A narrativa alterna fluidamente entre as perspectivas de Clarissa e outras figuras que cruzam o seu caminho, como Septimus Warren Smith, um veterano de guerra traumatizado. Esta estrutura fragmentada e a técnica do fluxo de consciência permitem a Woolf dissolver as barreiras entre passado e presente, realidade e pensamento, criando uma experiência literária quase cinematográfica, mas profundamente introspectiva.
O contraste entre Clarissa, imersa nas convenções sociais e na busca por harmonia, e Septimus, consumido pelo sofrimento e pela alienação, funciona como um comentário poderoso sobre a superficialidade das aparências e o silêncio que envolve a dor mental.

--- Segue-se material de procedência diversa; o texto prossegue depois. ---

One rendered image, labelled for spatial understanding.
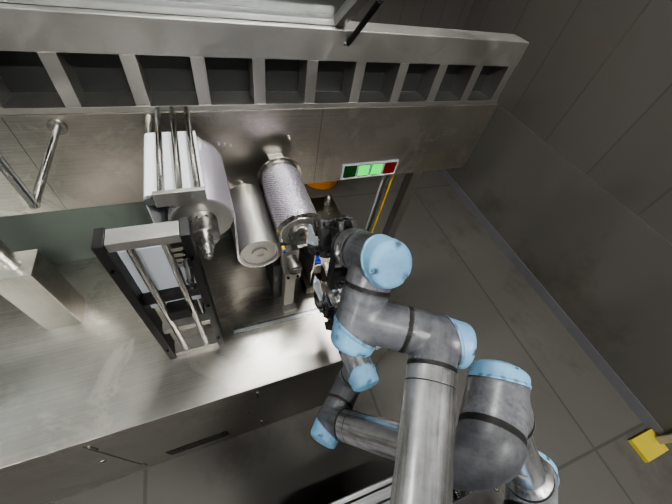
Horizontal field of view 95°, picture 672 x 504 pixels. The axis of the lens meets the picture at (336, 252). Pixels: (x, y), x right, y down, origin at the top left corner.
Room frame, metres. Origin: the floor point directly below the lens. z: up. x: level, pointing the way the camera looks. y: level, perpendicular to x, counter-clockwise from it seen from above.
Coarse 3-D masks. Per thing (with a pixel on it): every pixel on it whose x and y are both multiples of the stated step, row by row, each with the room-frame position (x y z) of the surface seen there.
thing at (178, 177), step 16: (160, 112) 0.71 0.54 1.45; (160, 128) 0.64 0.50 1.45; (176, 128) 0.66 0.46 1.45; (160, 144) 0.58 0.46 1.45; (176, 144) 0.59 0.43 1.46; (192, 144) 0.61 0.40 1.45; (160, 160) 0.52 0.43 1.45; (176, 160) 0.53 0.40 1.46; (192, 160) 0.55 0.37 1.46; (160, 176) 0.47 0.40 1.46; (176, 176) 0.48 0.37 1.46; (192, 176) 0.50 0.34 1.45; (160, 192) 0.43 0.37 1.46; (176, 192) 0.44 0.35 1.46; (192, 192) 0.45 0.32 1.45
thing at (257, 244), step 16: (240, 192) 0.72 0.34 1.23; (256, 192) 0.74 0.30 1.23; (240, 208) 0.65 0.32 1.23; (256, 208) 0.67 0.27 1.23; (240, 224) 0.60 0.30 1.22; (256, 224) 0.60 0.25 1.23; (240, 240) 0.55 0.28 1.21; (256, 240) 0.54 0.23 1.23; (272, 240) 0.57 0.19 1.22; (240, 256) 0.51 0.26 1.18; (256, 256) 0.54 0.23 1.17; (272, 256) 0.57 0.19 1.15
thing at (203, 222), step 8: (192, 216) 0.47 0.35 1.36; (200, 216) 0.47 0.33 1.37; (208, 216) 0.48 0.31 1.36; (192, 224) 0.44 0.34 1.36; (200, 224) 0.44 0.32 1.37; (208, 224) 0.45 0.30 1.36; (216, 224) 0.47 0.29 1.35; (200, 232) 0.43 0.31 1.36; (208, 232) 0.44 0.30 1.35; (216, 232) 0.44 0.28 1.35; (216, 240) 0.44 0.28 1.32
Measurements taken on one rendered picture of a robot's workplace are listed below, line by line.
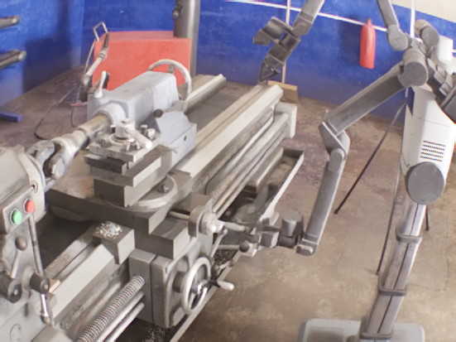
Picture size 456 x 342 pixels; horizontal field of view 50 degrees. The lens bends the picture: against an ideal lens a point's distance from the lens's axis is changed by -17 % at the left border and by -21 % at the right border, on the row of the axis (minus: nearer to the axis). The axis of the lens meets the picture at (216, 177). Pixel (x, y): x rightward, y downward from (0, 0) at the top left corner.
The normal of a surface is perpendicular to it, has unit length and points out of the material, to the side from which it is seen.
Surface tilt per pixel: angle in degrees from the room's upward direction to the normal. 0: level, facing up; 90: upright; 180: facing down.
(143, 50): 90
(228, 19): 90
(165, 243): 90
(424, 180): 90
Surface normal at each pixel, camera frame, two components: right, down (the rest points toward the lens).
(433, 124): -0.21, 0.43
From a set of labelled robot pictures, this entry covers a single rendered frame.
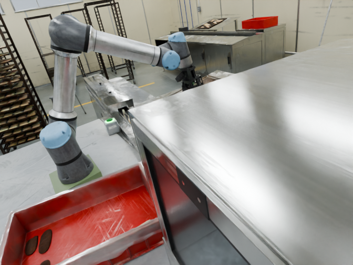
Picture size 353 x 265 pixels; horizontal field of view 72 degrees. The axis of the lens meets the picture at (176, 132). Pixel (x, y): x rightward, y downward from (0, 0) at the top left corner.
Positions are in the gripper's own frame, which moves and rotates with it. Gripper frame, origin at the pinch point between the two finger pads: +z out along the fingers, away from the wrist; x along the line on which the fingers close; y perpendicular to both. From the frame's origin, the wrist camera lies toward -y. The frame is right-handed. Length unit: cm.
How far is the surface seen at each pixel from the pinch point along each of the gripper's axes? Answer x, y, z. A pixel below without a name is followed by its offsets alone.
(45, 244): -86, 28, -1
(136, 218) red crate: -59, 38, 5
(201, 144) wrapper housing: -51, 84, -41
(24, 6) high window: 26, -709, -125
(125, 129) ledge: -34.9, -24.5, 4.4
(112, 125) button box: -39, -33, 2
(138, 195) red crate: -54, 28, 6
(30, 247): -91, 25, -2
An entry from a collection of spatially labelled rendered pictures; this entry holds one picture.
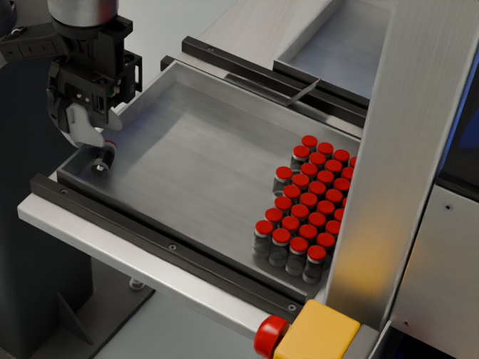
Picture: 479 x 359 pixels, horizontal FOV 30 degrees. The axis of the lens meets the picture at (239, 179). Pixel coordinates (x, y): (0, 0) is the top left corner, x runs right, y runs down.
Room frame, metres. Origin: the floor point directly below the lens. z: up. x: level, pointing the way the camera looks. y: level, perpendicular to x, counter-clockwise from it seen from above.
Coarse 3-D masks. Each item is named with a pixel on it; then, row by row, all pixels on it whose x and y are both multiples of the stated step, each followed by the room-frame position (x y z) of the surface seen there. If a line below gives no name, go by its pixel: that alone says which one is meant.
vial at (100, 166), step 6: (108, 144) 0.79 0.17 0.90; (102, 150) 0.78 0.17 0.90; (114, 150) 0.79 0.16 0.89; (96, 156) 0.77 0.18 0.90; (102, 156) 0.77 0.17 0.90; (114, 156) 0.78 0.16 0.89; (96, 162) 0.76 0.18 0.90; (102, 162) 0.76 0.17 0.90; (96, 168) 0.76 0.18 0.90; (102, 168) 0.76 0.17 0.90; (108, 168) 0.76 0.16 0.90; (96, 174) 0.76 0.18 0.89; (102, 174) 0.76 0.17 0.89
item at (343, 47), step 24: (336, 0) 1.17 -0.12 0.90; (360, 0) 1.21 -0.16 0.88; (384, 0) 1.19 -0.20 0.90; (312, 24) 1.09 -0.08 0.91; (336, 24) 1.13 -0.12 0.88; (360, 24) 1.14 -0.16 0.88; (384, 24) 1.15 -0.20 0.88; (288, 48) 1.02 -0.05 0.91; (312, 48) 1.06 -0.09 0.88; (336, 48) 1.07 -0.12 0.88; (360, 48) 1.08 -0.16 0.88; (288, 72) 0.97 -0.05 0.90; (312, 72) 1.01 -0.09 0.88; (336, 72) 1.01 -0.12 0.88; (360, 72) 1.02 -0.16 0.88; (336, 96) 0.94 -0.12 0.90; (360, 96) 0.93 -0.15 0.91
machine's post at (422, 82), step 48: (432, 0) 0.50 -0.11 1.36; (384, 48) 0.51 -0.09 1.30; (432, 48) 0.49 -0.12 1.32; (384, 96) 0.50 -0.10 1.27; (432, 96) 0.49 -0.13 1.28; (384, 144) 0.50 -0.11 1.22; (432, 144) 0.48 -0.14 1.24; (384, 192) 0.49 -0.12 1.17; (384, 240) 0.49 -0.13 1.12; (336, 288) 0.50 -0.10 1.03; (384, 288) 0.48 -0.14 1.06
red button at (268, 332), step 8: (264, 320) 0.48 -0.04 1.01; (272, 320) 0.47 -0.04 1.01; (280, 320) 0.47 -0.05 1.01; (264, 328) 0.46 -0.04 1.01; (272, 328) 0.46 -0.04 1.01; (280, 328) 0.46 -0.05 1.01; (288, 328) 0.48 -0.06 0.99; (256, 336) 0.46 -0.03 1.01; (264, 336) 0.46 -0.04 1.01; (272, 336) 0.46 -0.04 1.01; (280, 336) 0.46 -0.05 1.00; (256, 344) 0.45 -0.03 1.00; (264, 344) 0.45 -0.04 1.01; (272, 344) 0.45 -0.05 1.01; (256, 352) 0.45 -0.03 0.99; (264, 352) 0.45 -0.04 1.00; (272, 352) 0.45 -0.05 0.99
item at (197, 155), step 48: (144, 96) 0.89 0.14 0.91; (192, 96) 0.93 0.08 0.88; (240, 96) 0.91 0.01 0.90; (144, 144) 0.82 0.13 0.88; (192, 144) 0.83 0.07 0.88; (240, 144) 0.84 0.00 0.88; (288, 144) 0.85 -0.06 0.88; (336, 144) 0.85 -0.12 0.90; (96, 192) 0.70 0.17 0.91; (144, 192) 0.74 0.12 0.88; (192, 192) 0.75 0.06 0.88; (240, 192) 0.75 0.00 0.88; (192, 240) 0.64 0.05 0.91; (240, 240) 0.68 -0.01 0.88; (288, 288) 0.59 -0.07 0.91
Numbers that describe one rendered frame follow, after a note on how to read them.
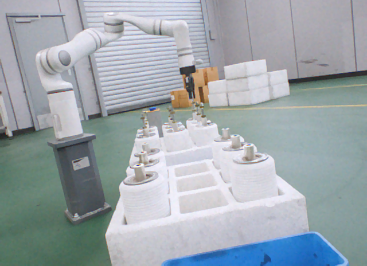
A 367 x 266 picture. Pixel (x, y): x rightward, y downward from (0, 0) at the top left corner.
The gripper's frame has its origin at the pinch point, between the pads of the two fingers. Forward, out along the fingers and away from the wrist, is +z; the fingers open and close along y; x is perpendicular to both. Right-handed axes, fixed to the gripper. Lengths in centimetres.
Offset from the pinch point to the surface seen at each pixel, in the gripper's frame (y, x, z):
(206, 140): 27.3, 7.1, 16.2
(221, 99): -281, -2, 26
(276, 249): 86, 24, 26
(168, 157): 34.8, -7.2, 19.0
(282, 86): -291, 83, 22
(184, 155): 33.0, -1.1, 19.3
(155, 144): 32.0, -12.0, 14.2
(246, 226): 85, 20, 22
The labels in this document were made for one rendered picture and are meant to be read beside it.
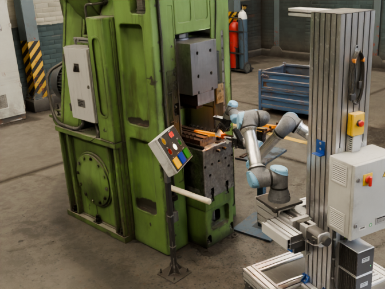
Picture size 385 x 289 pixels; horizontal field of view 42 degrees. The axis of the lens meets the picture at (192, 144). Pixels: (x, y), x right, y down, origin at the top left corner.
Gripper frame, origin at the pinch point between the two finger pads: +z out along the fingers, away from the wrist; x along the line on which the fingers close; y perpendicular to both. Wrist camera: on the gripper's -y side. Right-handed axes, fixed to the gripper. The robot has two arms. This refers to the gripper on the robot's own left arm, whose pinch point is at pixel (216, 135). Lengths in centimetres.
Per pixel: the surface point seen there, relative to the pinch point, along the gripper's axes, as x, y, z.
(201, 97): -8.0, -22.2, -23.9
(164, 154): -71, 8, -14
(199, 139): -9.4, -8.4, 8.4
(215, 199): -3, 26, 51
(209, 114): 22.7, -28.2, 7.4
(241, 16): 591, -399, 193
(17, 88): 95, -442, 297
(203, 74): -5, -31, -40
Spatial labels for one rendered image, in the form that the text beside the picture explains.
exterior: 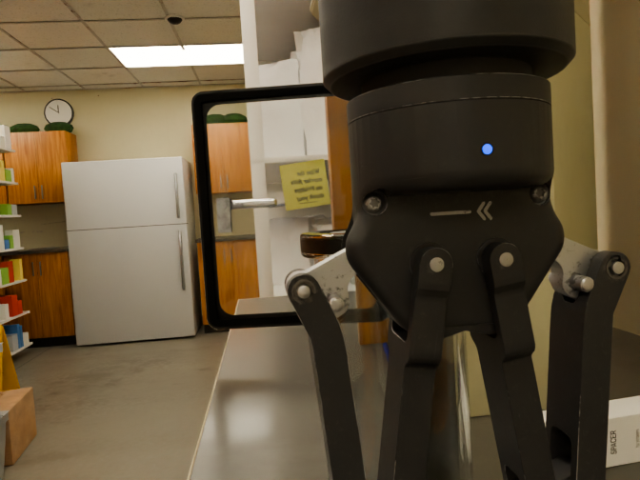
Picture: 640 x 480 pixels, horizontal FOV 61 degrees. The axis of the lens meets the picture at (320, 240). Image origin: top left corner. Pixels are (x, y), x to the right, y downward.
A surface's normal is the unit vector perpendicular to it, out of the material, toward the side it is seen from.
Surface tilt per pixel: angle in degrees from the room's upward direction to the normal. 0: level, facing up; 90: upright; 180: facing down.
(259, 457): 0
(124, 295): 90
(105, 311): 90
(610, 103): 90
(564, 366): 85
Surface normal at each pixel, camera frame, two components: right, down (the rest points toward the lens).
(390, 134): -0.63, 0.07
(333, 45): -0.91, 0.07
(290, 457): -0.06, -1.00
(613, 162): -0.99, 0.07
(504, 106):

Woolf expõe assim, de forma subtil mas incisiva, as limitações da sociedade inglesa do pós-Primeira Guerra Mundial, sobretudo na forma como lida com a saúde mental e o papel da mulher.
"Tenho em mim, pensou, parado ao lado do marco do correio, algo que se podia agora dissolver em lágrimas."
O estilo de Woolf, com frases longas e ritmadas, imita o fluxo natural do pensamento, exigindo do leitor atenção e entrega. Cada detalhe sensorial — o som de Big Ben, o aroma das flores, a luz que se move pela cidade — adquire um peso simbólico, ligando o efémero ao eterno. A leitura não é linear nem apressada: é uma imersão lenta e profunda no tecido da consciência. Talvez por este motivo, a determinada altura, tenha tido alguma dificuldade em manter o foco.
Mrs Dalloway mantém-se, quase um século depois, uma leitura obrigatória, tanto pelo seu valor estético como pela sua relevância social. Já tinha este livro à bastante tempo e como o prometido é devido, após a leitura de Jogos de Raiva, não dava para adiar mais. Gostei, porém não seria honesto se não dissesse que por vezes gostava de um pouco mais de ação.
Por último, e porque julgo ser mais elementar justiça, gostaria de manifestar o meu apreço pelo bom gosto das ilustrações/design gráfico desta edição. Na minha opinião, transforma este livro num dos mais bonitos que já vi.